6 Tips to Win a Fight
Have you experience a discussion with your partner that takes you nowhere? Have you regretted saying things in a heated moment? Has your partner hurt you with his words during a disagreement? There are somethings you would not say to your boss during a disagreement, why would you say those things to your partner?
Today I would like to talk about the rules for communication. During a disagreement, we often get overridden with our emotions and get off track from what we really want to communicate.
We also can get caught up in trying to “win” the fight by showing that we are right and our partner is wrong. But that mindset just leads to both sides losing, since the goal should be to build a stronger relationship.
Here there are some rules to follow during a disagreement to be able to communicate in a clear and rational way, so that the relationship can be the winner.
No using foul language. This is not a productive way to communicate our point of view and usually steers the discussion into negative ground. Respect is essential in a relationship.
Take Responsibility. It takes two to tango! Think about how you contributed to the problem. When you start to take responsibility for your acts then it allows for a more sincere and open conversation. This leads us to rule number 3.
“I” statements. Leave aside the accusations and begin to express how you feel. For example, go from “You are very disorganized” to “I feel overwhelmed when the house is messy”. When you criticize your partner then he/she becomes defensive and it turns the conversation into a trial to prove who is right. Also, avoid the use of ALWAYS and NEVER. “You never do the laundry”. Once again, your partner feels the need to defend themselves against those accusations
Avoid the Mind Reading Technique. Ask!!! Do not assume you know what your partner thinks or feels. Even if you have been together for 20 or 30 years, asking how the other person feels about the problem provides space for an open discussion. It builds compassion in the relationship.
Time out.
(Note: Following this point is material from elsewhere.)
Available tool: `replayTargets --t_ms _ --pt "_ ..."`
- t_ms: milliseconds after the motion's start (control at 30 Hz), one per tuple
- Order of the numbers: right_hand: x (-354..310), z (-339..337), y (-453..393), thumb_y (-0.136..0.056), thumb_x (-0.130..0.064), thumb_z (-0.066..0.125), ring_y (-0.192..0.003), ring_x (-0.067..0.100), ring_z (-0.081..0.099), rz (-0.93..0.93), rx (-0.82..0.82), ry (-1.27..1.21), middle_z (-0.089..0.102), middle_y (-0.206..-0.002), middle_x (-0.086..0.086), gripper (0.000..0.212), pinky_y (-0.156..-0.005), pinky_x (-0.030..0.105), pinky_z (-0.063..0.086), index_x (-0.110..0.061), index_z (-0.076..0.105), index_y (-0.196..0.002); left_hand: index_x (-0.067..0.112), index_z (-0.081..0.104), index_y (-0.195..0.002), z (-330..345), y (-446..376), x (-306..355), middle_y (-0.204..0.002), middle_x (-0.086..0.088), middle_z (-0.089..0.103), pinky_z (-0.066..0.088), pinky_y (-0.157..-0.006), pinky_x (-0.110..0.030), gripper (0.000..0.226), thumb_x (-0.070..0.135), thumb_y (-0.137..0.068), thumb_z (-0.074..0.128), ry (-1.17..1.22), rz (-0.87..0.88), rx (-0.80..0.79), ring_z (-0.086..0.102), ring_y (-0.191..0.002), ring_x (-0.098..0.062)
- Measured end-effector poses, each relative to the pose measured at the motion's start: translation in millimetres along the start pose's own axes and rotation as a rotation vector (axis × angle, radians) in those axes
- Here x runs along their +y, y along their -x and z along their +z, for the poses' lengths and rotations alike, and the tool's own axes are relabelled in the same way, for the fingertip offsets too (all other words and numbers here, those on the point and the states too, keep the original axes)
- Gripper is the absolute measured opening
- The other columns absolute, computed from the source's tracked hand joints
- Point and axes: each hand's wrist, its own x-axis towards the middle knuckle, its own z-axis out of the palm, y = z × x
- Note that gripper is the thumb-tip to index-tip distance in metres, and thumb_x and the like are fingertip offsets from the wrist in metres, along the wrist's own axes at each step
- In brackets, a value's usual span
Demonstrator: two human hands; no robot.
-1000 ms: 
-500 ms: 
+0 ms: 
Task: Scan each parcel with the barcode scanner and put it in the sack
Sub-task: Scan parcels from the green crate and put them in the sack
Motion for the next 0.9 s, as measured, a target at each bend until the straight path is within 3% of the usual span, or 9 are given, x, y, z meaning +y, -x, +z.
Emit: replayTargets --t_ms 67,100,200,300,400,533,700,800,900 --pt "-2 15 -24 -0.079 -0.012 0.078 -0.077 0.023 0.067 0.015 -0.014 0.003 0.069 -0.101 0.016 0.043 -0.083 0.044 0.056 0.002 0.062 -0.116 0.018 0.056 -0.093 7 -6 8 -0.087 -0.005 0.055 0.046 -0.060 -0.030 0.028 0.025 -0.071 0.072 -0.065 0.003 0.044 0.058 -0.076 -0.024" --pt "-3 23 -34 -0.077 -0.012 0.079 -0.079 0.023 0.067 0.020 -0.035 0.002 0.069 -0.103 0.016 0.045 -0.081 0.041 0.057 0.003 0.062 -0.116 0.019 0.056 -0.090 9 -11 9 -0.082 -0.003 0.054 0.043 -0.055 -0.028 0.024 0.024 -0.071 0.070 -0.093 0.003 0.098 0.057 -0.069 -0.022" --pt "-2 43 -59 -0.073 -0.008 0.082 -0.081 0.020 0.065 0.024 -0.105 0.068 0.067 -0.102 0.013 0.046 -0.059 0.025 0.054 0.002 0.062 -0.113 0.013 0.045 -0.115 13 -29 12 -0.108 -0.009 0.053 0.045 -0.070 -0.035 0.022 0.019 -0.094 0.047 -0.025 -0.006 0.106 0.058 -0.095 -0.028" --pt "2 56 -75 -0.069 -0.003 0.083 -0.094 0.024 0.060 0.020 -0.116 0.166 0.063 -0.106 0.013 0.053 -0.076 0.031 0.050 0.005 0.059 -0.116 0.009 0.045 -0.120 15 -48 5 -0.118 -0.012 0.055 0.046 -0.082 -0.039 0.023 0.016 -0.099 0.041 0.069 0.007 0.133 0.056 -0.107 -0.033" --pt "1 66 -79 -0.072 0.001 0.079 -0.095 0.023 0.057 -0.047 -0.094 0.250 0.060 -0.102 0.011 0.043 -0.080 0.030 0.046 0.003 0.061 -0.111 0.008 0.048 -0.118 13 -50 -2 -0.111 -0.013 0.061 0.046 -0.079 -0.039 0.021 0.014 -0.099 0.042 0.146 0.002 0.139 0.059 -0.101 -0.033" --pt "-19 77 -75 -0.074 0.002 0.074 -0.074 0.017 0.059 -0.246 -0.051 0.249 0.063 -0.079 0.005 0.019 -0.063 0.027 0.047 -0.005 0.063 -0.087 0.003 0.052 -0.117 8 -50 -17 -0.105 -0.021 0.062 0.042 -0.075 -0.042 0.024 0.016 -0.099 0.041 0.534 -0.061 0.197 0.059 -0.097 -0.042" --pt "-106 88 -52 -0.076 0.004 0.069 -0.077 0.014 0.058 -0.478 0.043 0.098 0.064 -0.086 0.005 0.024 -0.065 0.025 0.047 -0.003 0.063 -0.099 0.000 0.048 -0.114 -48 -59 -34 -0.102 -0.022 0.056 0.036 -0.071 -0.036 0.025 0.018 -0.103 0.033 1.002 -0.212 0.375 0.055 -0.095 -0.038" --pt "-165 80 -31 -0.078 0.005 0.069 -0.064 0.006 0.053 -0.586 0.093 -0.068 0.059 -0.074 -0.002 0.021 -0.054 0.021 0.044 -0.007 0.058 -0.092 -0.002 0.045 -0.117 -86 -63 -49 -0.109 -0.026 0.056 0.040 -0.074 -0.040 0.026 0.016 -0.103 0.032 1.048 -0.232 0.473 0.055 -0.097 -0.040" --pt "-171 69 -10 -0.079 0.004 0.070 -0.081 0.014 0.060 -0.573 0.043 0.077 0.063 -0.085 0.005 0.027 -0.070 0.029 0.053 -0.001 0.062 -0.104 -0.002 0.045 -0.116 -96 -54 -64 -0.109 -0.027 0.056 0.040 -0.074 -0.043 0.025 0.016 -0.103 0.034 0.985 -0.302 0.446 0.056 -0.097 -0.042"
Sometimes we feel overwhelmed by our emotions and when that happens we stop listening to what the other person is saying. This is a perfect time to take a few minutes to self-regulate to be able to then go back and continue the conversation. By mutual agreement, you can decide to take maybe 20 minutes and then continue the conversation.
Compromise. Find the midway point where you can both be comfortable with the outcome of the discussion. Many times, we want to be the ones that won the fight/ discussion. This only leaves a wound in the relationship, which means no one wins.
Keep in mind that the real winner should always be the relationship.